Human enterprise took over from there. Her first shop was a 600-foot retail space that opened in 2004. One of the first things she learned: a good product elicits a fine response.

"When I first started I had no employees," says Ambrosius, "just a bag with 10 boxes of chocolate. And I went to ten businesses to see if they'd be interested in wholesaling it. Nine out of the 10 said that they would after tasting the product. It just happened." Five years later, her aromatic shop offers four times as much space and needs ten employees — five full-timers — to assist her in the chocolate production.

In a short period, Gail Ambrosius has created and branded a name that's synonymous with all the delights of her delectable product. Last year she was one of 10 recipients of the Dane County Small Business Award, an honor recognizing the contributions small businesses make to the local economy.
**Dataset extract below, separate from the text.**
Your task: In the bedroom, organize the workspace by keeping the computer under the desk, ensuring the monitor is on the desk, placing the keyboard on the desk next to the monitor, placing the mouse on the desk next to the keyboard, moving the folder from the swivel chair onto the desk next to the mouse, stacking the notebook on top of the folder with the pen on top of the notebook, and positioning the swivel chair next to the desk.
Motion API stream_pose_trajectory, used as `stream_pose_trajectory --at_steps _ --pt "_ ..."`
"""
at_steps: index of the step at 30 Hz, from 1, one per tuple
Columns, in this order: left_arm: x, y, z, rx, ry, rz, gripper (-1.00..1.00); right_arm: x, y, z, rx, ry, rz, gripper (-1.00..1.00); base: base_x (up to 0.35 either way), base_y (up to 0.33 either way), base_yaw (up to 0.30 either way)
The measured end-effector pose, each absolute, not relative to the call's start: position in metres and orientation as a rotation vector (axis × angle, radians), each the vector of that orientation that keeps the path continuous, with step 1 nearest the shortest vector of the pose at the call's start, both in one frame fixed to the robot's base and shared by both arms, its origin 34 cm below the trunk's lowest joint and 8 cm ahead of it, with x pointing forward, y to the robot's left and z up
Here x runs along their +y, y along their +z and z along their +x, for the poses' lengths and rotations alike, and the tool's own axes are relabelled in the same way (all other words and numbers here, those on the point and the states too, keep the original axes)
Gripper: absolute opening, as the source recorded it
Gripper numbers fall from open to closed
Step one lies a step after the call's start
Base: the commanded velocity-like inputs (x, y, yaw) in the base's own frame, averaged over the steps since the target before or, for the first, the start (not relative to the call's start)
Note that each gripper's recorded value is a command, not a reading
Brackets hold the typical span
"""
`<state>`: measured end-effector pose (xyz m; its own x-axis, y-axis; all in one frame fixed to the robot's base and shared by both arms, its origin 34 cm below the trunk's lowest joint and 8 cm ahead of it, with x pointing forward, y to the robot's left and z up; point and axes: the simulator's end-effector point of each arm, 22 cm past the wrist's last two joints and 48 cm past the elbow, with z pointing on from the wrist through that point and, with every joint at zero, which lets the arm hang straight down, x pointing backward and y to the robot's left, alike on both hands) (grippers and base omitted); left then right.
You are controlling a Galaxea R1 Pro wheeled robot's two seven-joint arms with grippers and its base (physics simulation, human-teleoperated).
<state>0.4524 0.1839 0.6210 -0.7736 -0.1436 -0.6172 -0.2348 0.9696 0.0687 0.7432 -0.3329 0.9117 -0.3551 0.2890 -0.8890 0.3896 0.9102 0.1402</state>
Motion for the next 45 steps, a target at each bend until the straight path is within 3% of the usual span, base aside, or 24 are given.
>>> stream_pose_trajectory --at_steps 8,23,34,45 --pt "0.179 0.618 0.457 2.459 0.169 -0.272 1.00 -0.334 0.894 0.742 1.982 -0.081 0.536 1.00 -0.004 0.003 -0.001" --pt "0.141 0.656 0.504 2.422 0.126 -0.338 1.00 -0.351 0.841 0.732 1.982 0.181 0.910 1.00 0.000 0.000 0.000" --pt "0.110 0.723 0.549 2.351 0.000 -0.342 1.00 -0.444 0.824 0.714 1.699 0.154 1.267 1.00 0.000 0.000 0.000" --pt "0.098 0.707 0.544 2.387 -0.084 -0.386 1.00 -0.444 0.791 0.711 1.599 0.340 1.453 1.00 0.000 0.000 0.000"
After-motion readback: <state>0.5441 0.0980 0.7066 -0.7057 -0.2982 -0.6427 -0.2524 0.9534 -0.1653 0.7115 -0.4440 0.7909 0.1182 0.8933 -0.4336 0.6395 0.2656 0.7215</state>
Perhaps somewhat surprisingly, even in sluggish economic times it seems that chocolate is a decadence that many just can't live without. "Chocolate and alcohol and a few other things seem to be recession proof," says Ambrosius. "It's an affordable luxury, something you can be immediately gratified with, and something for the person who has everything."

Ambrosius has become very comfortable creating artisan chocolates; it's a natural extension of all her great passions, pleasures, and enthusiasms, neatly swirled together in sweet cohesion.

"Every day I'm allowed to be myself. I'm satisfied that things have moved along the way they have, because I'm doing what I love and being who I am at the same time."